In the early medication trial, reduction of nose blockage symptoms (mean score, no numbers given in trial) was in favor of the IMCI group (except in week 4, no significant difference). In the late trial, a significant difference between the two groups in favor of the IMCI group was reached in week 3‐4 after treatment. Regarding rhinorrhea, a significant difference in symptom scores between the two groups was only found in week 3 (early trial), and in the late trial the difference in symptom scores was found in week 3‐4. Significant improvements in favor for relief of eye itching were found in week 2‐3 (early trial) and week 4‐5 (late trial). No significant difference was found for the frequency of sneezing between the groups neither in the early, nor the late medication trial. The symptom score for sneezing was the lowest for the steroid group in week 3‐4 in the late trial. Laursen et al ²² compared betamethasone dipropionate IMCIs to beclomethasone nasal spray and placebo. In the first 2 weeks, the so called “run‐in period,” the total daily symptom score for the IMCI (week 1 and 2:3.2 [0.7] and 2.6 [0.9]), nasal beclomethasone (2.6 [0.8] and 3.1 [0.4]) and placebo (1.7 [0.3] and 2.0 [0.8]) were determined. After 6 weeks of follow‐up the total daily symptom score for the IMCIs (0.9 ± 0.3) were significantly better compared with nasal beclomethasone (total daily symptom score: 3.0 ± 0.8, P < .01) and placebo (total daily symptom score: 4.7 ± 0.7, P < .01). In the other weeks no statistics were performed, the outcomes can be found in Table 2.

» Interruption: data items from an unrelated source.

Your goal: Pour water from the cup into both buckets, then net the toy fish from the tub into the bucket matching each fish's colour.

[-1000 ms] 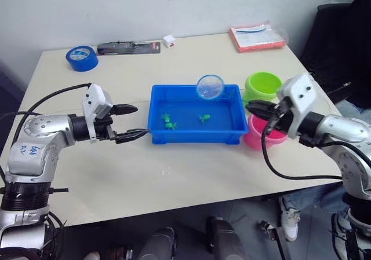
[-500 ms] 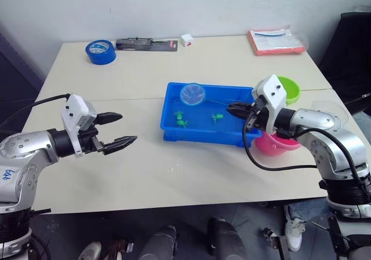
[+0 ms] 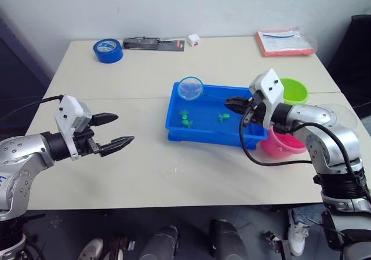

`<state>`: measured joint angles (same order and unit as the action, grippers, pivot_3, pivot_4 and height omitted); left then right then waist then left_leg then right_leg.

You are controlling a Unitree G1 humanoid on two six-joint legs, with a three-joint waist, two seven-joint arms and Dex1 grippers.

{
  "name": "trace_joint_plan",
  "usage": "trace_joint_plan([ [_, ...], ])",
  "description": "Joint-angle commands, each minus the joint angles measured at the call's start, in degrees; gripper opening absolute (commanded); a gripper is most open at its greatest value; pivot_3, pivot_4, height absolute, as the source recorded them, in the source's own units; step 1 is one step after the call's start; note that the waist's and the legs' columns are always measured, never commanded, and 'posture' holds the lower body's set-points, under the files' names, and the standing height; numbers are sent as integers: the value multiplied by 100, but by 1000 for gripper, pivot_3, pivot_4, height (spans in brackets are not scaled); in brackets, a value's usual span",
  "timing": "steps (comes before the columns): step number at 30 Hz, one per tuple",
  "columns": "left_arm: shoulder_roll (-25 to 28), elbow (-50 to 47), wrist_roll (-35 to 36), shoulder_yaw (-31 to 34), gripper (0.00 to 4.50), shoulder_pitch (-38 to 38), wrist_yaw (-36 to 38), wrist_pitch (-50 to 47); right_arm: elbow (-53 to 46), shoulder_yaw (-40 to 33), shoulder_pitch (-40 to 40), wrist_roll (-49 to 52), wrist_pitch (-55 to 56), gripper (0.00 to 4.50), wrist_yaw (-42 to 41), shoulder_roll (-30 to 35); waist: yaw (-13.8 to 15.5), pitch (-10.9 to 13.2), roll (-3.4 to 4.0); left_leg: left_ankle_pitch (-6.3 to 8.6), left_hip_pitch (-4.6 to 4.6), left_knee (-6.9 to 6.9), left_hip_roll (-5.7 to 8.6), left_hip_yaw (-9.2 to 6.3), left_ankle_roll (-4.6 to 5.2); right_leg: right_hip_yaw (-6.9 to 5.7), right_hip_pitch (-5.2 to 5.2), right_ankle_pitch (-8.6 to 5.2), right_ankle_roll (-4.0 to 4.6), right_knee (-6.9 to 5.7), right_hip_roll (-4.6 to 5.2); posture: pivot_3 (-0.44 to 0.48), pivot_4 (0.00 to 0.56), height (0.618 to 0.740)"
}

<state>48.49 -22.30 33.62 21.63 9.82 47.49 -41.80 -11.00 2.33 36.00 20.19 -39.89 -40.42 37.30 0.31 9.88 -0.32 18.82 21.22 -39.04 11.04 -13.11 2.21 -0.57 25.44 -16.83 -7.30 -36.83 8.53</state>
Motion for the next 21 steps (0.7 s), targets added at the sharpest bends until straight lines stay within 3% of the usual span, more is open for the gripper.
trace_joint_plan([
  [1,119,-121,118,186,4500,13,-7,27,-120,-168,255,-11,-212,775,128,57,0,0,0,3,-1,0,-11,22,0,12,3,3,-6,6,0,0,150,740],
  [13,31,61,156,-86,4500,193,-40,33,-228,-406,719,603,-2961,775,-213,1532,-5,2,3,45,-14,5,-110,122,-24,100,28,28,-46,45,-92,0,150,740],
  [21,-22,153,110,-257,4500,289,0,119,-160,-109,1223,1002,-4088,775,-500,1904,-8,2,4,51,-16,5,-123,147,-23,109,30,37,-51,84,-104,0,150,740],
])
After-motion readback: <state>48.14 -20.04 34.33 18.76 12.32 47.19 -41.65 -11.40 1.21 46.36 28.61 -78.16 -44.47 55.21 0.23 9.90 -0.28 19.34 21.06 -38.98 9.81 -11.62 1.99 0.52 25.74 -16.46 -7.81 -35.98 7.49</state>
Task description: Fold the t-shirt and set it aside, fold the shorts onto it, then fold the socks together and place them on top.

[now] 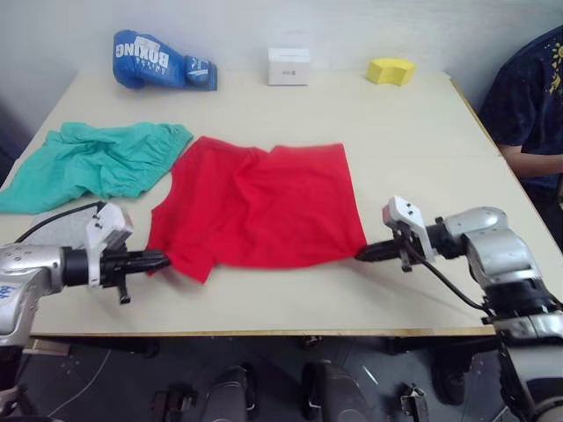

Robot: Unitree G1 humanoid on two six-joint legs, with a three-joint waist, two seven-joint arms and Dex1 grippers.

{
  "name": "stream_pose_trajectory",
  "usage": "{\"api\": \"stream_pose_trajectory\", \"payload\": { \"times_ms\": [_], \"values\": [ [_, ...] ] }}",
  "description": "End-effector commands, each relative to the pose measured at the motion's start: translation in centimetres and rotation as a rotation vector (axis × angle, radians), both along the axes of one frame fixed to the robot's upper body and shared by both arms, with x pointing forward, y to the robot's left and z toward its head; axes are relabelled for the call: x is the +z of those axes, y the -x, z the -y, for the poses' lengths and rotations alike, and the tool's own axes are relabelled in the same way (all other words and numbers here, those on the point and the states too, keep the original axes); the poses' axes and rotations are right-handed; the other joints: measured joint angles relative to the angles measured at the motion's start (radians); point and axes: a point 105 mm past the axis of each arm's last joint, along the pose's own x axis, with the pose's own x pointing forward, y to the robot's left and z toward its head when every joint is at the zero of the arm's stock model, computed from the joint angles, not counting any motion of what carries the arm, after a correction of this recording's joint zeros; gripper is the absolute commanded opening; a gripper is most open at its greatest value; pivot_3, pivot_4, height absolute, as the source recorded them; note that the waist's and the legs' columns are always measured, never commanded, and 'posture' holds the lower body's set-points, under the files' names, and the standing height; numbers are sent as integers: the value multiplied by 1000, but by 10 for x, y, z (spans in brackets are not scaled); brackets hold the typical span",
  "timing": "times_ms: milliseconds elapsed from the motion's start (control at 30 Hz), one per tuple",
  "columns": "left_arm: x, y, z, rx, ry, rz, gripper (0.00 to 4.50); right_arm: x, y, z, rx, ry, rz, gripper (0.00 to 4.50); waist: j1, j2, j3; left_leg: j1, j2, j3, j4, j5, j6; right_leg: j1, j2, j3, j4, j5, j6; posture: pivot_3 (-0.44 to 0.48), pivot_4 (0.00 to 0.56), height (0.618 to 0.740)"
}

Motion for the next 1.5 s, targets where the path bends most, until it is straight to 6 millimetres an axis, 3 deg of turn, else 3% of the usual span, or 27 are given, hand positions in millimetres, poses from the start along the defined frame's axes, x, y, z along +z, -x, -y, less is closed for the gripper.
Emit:
{"api": "stream_pose_trajectory", "payload": {
  "times_ms": [33,200,300,400,433,567,633,733,800,867,933,1000,1067,1100,1233,1300,1333,1367,1500],
  "values": [
    [12,18,6,-52,34,-57,0,11,34,-3,99,-17,-92,48,3,1,0,0,0,-1,0,0,0,0,0,0,-1,0,-1,0,150,740],
    [5,43,10,-104,14,-197,0,0,58,6,102,52,-152,48,12,1,1,-1,0,-1,-5,-2,0,-2,-1,0,-7,-1,-2,0,150,740],
    [5,50,13,-137,18,-258,0,3,60,9,86,51,-155,48,14,2,1,-6,0,-1,-8,-2,0,-7,-1,0,-10,-1,-3,0,150,740],
    [10,38,15,-140,8,-184,0,15,58,13,87,62,-140,48,23,5,2,-10,-1,0,-8,-2,-1,-11,-1,0,-10,-1,-3,0,150,740],
    [16,24,16,-114,13,-106,0,25,51,12,70,39,-98,48,24,5,2,-10,-1,0,-8,-2,0,-12,-1,0,-10,-1,-3,0,150,740],
    [71,-64,15,109,-16,345,0,98,-14,13,-102,-171,313,48,28,5,6,-12,0,0,2,0,2,-11,0,-2,-4,2,-1,0,150,740],
    [97,-93,9,224,-38,514,0,129,-36,17,-174,-263,482,48,29,4,7,-13,-2,0,3,5,4,-10,1,-3,-4,8,0,0,150,740],
    [174,-129,0,439,-9,910,0,191,-62,27,-316,-397,776,48,30,1,8,-14,-3,3,4,10,3,-10,1,-5,-5,11,2,0,150,740],
    [241,-128,-5,576,12,1256,0,235,-71,40,-439,-475,1037,48,29,0,8,-19,-3,4,5,14,8,-15,1,-9,-5,12,4,0,150,740],
    [311,-91,6,581,164,1639,0,276,-63,53,-528,-536,1330,48,29,-2,10,-30,-2,4,11,15,8,-22,1,-10,1,13,6,0,150,740],
    [349,-57,24,482,149,1882,0,305,-44,64,-575,-573,1559,48,28,-7,13,-32,-3,8,10,14,9,-25,0,-13,0,13,6,0,150,740],
    [361,-44,34,410,125,1954,0,311,-37,70,-575,-545,1636,48,27,-7,13,-33,-4,15,9,12,11,-28,-1,-20,-1,13,6,0,150,740],
    [346,-46,40,304,55,1913,0,295,-36,71,-527,-420,1653,48,27,-5,11,-27,-5,25,7,8,15,-29,-4,-27,-1,13,6,0,150,740],
    [328,-54,39,251,-12,1844,0,280,-37,70,-492,-368,1629,48,25,-4,11,-23,-5,29,4,5,17,-26,-5,-29,-1,13,7,0,150,740],
    [206,-90,18,129,-232,1348,0,200,-43,64,-351,-140,1441,48,15,-3,13,0,-2,34,4,1,18,-7,-4,-27,-5,11,10,0,150,740],
    [156,-89,9,71,-372,1191,0,166,-41,62,-297,-62,1352,48,8,-4,15,4,-1,36,5,2,18,-5,-3,-23,-4,12,11,0,150,740],
    [118,-87,1,45,-450,1056,0,138,-39,63,-255,4,1271,48,7,-5,16,3,-1,36,6,2,18,-7,-3,-22,-3,13,11,0,150,740],
    [97,-82,-1,39,-476,990,0,111,-34,64,-212,60,1204,48,5,-6,16,1,0,36,6,2,18,-9,-3,-20,-2,14,10,0,150,740],
    [38,-58,0,75,-449,659,0,38,-8,67,-105,172,960,48,17,-6,16,-7,1,34,9,1,16,-16,-9,-15,1,13,9,0,150,740]
  ]
}}
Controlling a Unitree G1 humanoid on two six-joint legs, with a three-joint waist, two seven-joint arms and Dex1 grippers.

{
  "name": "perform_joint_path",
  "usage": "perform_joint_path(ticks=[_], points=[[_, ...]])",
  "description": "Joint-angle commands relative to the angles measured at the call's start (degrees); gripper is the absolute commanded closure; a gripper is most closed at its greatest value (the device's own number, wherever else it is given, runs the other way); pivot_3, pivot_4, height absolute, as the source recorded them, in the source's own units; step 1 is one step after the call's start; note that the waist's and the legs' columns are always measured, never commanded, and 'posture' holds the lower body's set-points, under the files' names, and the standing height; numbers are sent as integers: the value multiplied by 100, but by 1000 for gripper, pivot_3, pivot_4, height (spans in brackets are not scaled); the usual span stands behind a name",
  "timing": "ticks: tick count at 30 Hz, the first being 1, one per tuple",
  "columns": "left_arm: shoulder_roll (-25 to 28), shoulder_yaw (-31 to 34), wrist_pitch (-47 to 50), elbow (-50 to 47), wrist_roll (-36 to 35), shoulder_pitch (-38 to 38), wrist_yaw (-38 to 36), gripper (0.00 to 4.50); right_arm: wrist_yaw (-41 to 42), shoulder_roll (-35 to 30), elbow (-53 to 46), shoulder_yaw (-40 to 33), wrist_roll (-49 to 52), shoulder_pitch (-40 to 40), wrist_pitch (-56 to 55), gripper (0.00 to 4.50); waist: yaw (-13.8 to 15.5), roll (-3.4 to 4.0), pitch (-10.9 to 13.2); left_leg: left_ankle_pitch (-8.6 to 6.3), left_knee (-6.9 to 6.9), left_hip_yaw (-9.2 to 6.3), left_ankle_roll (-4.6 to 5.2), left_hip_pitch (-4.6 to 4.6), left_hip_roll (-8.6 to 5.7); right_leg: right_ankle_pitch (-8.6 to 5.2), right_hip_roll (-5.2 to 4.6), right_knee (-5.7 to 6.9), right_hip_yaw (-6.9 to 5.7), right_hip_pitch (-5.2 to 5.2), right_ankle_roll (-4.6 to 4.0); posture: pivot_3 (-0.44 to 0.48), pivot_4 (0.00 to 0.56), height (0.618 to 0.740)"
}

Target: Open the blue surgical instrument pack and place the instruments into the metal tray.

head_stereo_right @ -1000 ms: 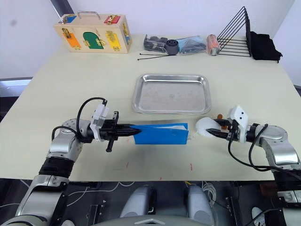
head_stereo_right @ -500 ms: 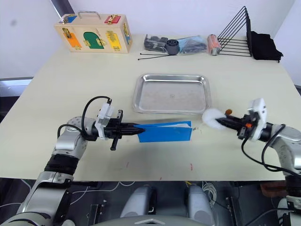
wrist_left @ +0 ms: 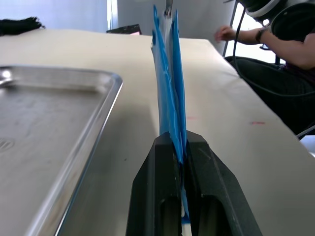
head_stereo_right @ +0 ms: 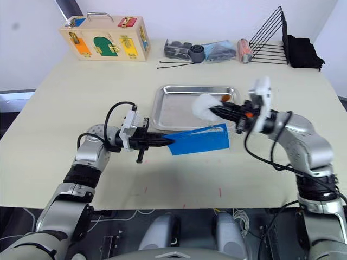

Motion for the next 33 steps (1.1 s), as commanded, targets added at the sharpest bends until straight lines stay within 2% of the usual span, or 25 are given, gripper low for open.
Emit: perform_joint_path(ticks=[1, 6, 11, 21, 26, 29, 33], points=[[-71, -126, -143, 112, 145, -99, -240, 4500, -37, 382, -72, 496, -523, -399, -617, 4488, 13, 0, 0, 0, 1, 2, 0, -2, -1, 0, -2, -2, 0, 0, 0, 0, 150, 740], [-109, -122, -204, 210, 183, -170, -262, 4500, -6, 769, 96, 988, -1173, -454, -1207, 4488, 30, 0, 0, 0, 8, 1, 1, -3, -2, 0, -4, 3, -3, 1, 1, 0, 150, 740], [-119, -87, -227, 238, 204, -180, -259, 4500, 202, 775, 225, 1302, -1723, -388, -1827, 4488, 15, 0, 0, 0, 7, 1, 1, -2, -2, 0, -3, 3, -3, 0, 1, 0, 150, 740], [-164, -62, -235, 259, 240, -220, -236, 4500, -31, 1311, 408, 1825, -2507, -289, -2781, 4488, 16, 0, 0, 0, 8, 0, 0, 1, -2, 0, -3, 7, -2, 1, 0, 0, 150, 740], [-151, -48, -243, 274, 248, -229, -232, 4500, -18, 1346, 310, 1728, -2432, -177, -2766, 4488, 14, 0, 0, 0, 8, 0, 0, 1, -2, 0, -3, 7, -2, 1, 0, 0, 150, 740], [-123, -13, -243, 267, 223, -212, -231, 4500, 388, 1036, 11, 1545, -1942, 143, -2433, 4488, 24, 0, 0, 0, 7, -2, 1, 1, -2, 0, -3, 6, -5, 2, 0, 0, 150, 740], [-119, 11, -240, 258, 194, -203, -236, 4500, 471, 866, -90, 1536, -1875, 355, -2404, 4488, 12, 0, 0, 0, 7, -1, 1, 3, -2, 0, -3, 8, -3, 2, 0, 0, 150, 740]])
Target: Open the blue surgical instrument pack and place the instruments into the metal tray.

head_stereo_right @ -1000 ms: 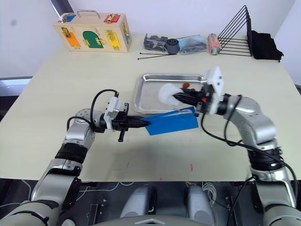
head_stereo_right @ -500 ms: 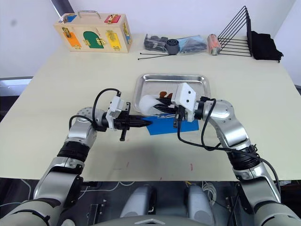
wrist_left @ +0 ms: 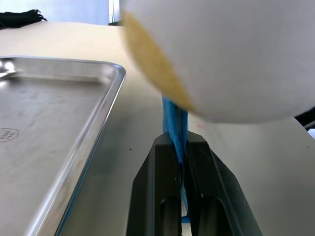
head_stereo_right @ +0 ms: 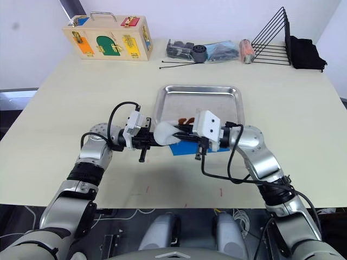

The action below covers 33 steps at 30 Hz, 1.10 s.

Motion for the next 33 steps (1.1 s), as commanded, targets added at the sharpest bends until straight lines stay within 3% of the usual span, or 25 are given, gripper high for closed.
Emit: perform_joint_path(ticks=[1, 5, 8, 12, 16, 20, 21, 23, 28, 33], points=[[7, 21, -18, -12, -21, -53, -184, 4500, 145, -125, -288, -12, 58, 127, -153, 4488, -8, 0, 0, 0, 0, 0, 0, 2, 0, 0, 0, 2, 0, 0, 0, 0, 150, 740], [13, 30, 12, -36, -38, -54, -185, 4500, 316, -245, -231, 118, -95, 256, -590, 4488, -10, 0, 0, 0, -1, 1, 0, 3, 0, 0, 2, 2, 2, 0, 0, 0, 150, 740], [26, 18, -6, 7, -9, -73, -200, 4500, 986, -480, -165, 406, -123, 328, -1142, 4488, -6, 0, 0, 0, -1, 1, 0, 4, 0, 0, 2, 3, 2, 0, 0, 0, 150, 740], [25, 9, -14, 47, 4, -109, -215, 4500, 991, -506, 343, 530, -657, 171, -2218, 4488, -13, 0, -1, 0, 0, 2, 0, 7, 0, 0, 2, 3, 3, 1, 0, 0, 150, 740], [34, -6, -11, 36, 12, -98, -233, 4500, 1015, -452, 626, 495, -666, 87, -2738, 3000, -11, -1, -1, 0, -1, 2, 0, 8, 0, 0, 3, 3, 4, 2, 0, 0, 150, 740], [60, -14, -7, 16, 27, -66, -244, 4500, 1131, -474, 681, 389, -466, 95, -3291, 1184, -11, -1, -1, 0, 0, 3, 0, 8, 0, 0, 2, 3, 4, 2, 0, 0, 150, 740], [69, -18, -15, 24, 40, -65, -244, 4500, 1134, -479, 683, 369, -447, 88, -3403, 549, -11, -1, 0, 0, 0, 2, 0, 8, 1, 0, 2, 3, 4, 2, 0, 0, 150, 740], [79, -19, -24, 37, 49, -65, -248, 4500, 1118, -483, 658, 296, -390, 71, -3688, 32, -11, -1, 0, 0, 0, 2, 0, 8, 1, 0, 2, 3, 4, 2, 0, 0, 150, 740], [79, -17, -47, 46, 47, -54, -261, 4500, 1141, -673, 472, 23, -14, 158, -4198, 32, -7, -1, 0, 0, 0, 3, 0, 8, 1, 0, 2, 3, 5, 2, 0, 0, 150, 740], [79, -20, -67, 72, 50, -60, -272, 4500, 1067, -908, 200, -317, 655, 354, -4035, 32, -8, -1, -1, 0, -1, 2, 0, 8, 1, 0, 2, 4, 5, 2, 0, 0, 150, 740]])
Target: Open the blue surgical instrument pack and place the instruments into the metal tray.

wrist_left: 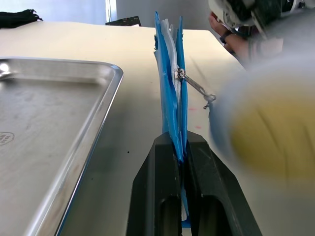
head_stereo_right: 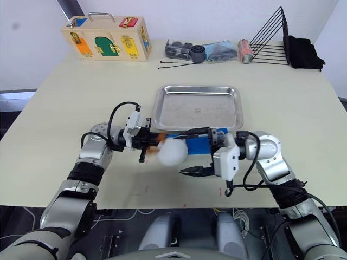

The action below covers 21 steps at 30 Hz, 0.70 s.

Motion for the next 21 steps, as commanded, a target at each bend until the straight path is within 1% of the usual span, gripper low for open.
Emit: perform_joint_path(ticks=[1, 2, 4, 9, 15, 18, 20, 21], points=[[76, -12, -59, 44, 41, -47, -250, 4500, -218, -74, -347, -476, 627, 103, 230, 32, 0, 0, 0, 0, 0, 0, 0, 0, 0, 0, 0, 0, 0, 0, 0, 0, 150, 740], [76, -13, -61, 47, 41, -48, -254, 4500, -294, -79, -359, -549, 700, 124, 372, 32, -2, 0, 0, 0, 0, 1, 0, 0, 0, 0, 0, 0, 1, 0, 0, 0, 150, 740], [73, -17, -69, 50, 40, -51, -259, 4500, -496, -200, -236, -755, 953, 206, 1140, 32, 2, 0, 0, 0, 0, 2, 0, 1, 0, 0, 0, 1, 2, 0, 0, 0, 150, 740], [63, -48, -103, 50, 53, -45, -274, 4500, -488, -655, 184, -905, 1130, 327, 2683, 32, 8, 0, 0, 0, 0, 5, 0, 0, 0, 0, 0, 0, 3, 1, 0, 0, 150, 740], [61, -83, -120, 38, 62, -51, -275, 4500, -540, -759, 601, -864, 999, 110, 3822, 32, 4, 0, 0, 0, 0, 6, 1, 1, 0, 0, 1, 1, 5, 0, 0, 0, 150, 740], [66, -86, -117, 16, 65, -56, -274, 4500, -330, -773, 719, -766, 862, 21, 4091, 32, 4, 0, 0, 0, 0, 7, 1, 1, 0, 0, 0, 0, 6, 0, 0, 0, 150, 740], [73, -80, -110, 2, 68, -58, -272, 4500, -131, -742, 639, -763, 971, 25, 4328, 32, 8, 0, 0, 0, 0, 6, 1, 1, 0, 0, 0, 0, 5, 0, 0, 0, 150, 740], [79, -76, -103, -7, 66, -57, -270, 4500, -42, -724, 586, -767, 1036, 29, 4438, 271, 7, 0, 0, 0, 0, 6, 1, 0, 0, 0, 0, -1, 5, 0, 0, 0, 150, 740]])
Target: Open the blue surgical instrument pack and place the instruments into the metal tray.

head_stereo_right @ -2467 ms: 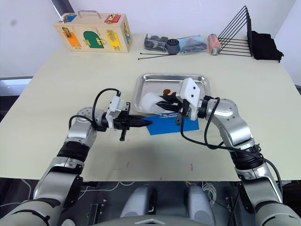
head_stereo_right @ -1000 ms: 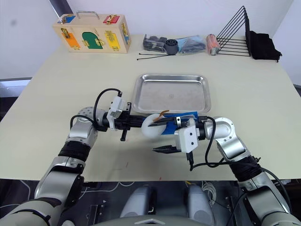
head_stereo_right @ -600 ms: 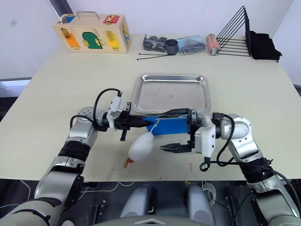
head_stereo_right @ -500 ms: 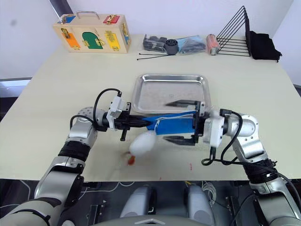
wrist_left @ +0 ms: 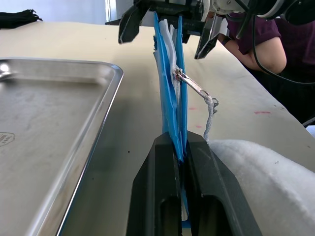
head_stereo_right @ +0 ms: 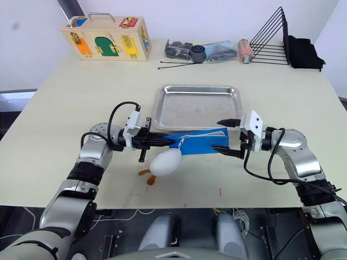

3.3. Different IMCI formulas

Four studies compared different IMCI formulas. ¹⁴ , ¹⁵ , ¹⁷ , ¹⁸ Kronholm et al ¹⁷ compared betamethasone dipropionate + betamethasone phosphate IM to methylprednisolone acetate IM. They showed significant differences in average symptom scores for nose symptoms (sneezing, congestion, and rhinorrhea) after 1 (1.5 vs 3.2; P < .005), 2 (2.1 vs 4.6; P < .005), 3 (2.4 vs 4.6; P < .025), and 4 (2.3 vs 5.5; P < .025) weeks in favor of betamethasone compared with methylprednisolone. However, after 5 weeks of treatment, there was no significant difference (3.5 vs 6.2; P > .05). No significant differences were found for eye symptoms in all the 5 weeks. Chervinsky et al ¹⁴ compared four different intramuscular steroid preparations: dexamethasone phosphate; dexamethasone acetate; betamethasone phosphate/acetate; and methylprednisolone acetate. They found no difference between the four different steroid preparations in terms of efficacy and side‐effects (patient reported appraisal means: 4.0 vs 3.8 vs 3.6 vs 4.0, P > .05). Ohlander et al ¹⁸ compared three different IMCIs (betamethasone dipropionate, betamethasone disodium phosphate and betamethasone acetate, and methylprednisolone acetate) for patients with SAR. All three preparations improved nasal symptoms. There were no individual differences in onset or duration of action. Exact numbers of patients who improved symptoms were not given. Furthermore, Hermance et al ¹⁵ performed a study that compared three different IMCI formulations (dexamethasone acetate 16 or 8 mg or cortisone acetate 10 mg). Complete relief of symptoms was found in four (17%), three (13%) and four patients (17%) who received dexamethasone actetate 16 mg (n = 23) or 8 mg (n = 24) or cortisone acetate 10 mg (n = 23). Marked relief of symptoms was found in 12 (52%), 13 (54%), and 1 (4%) patients receiving the same treatments. No relief of symptoms was noted in 3 (13%), 2 (9%), and 14 (58%) patients. The entire list of outcomes can be found in Table 3.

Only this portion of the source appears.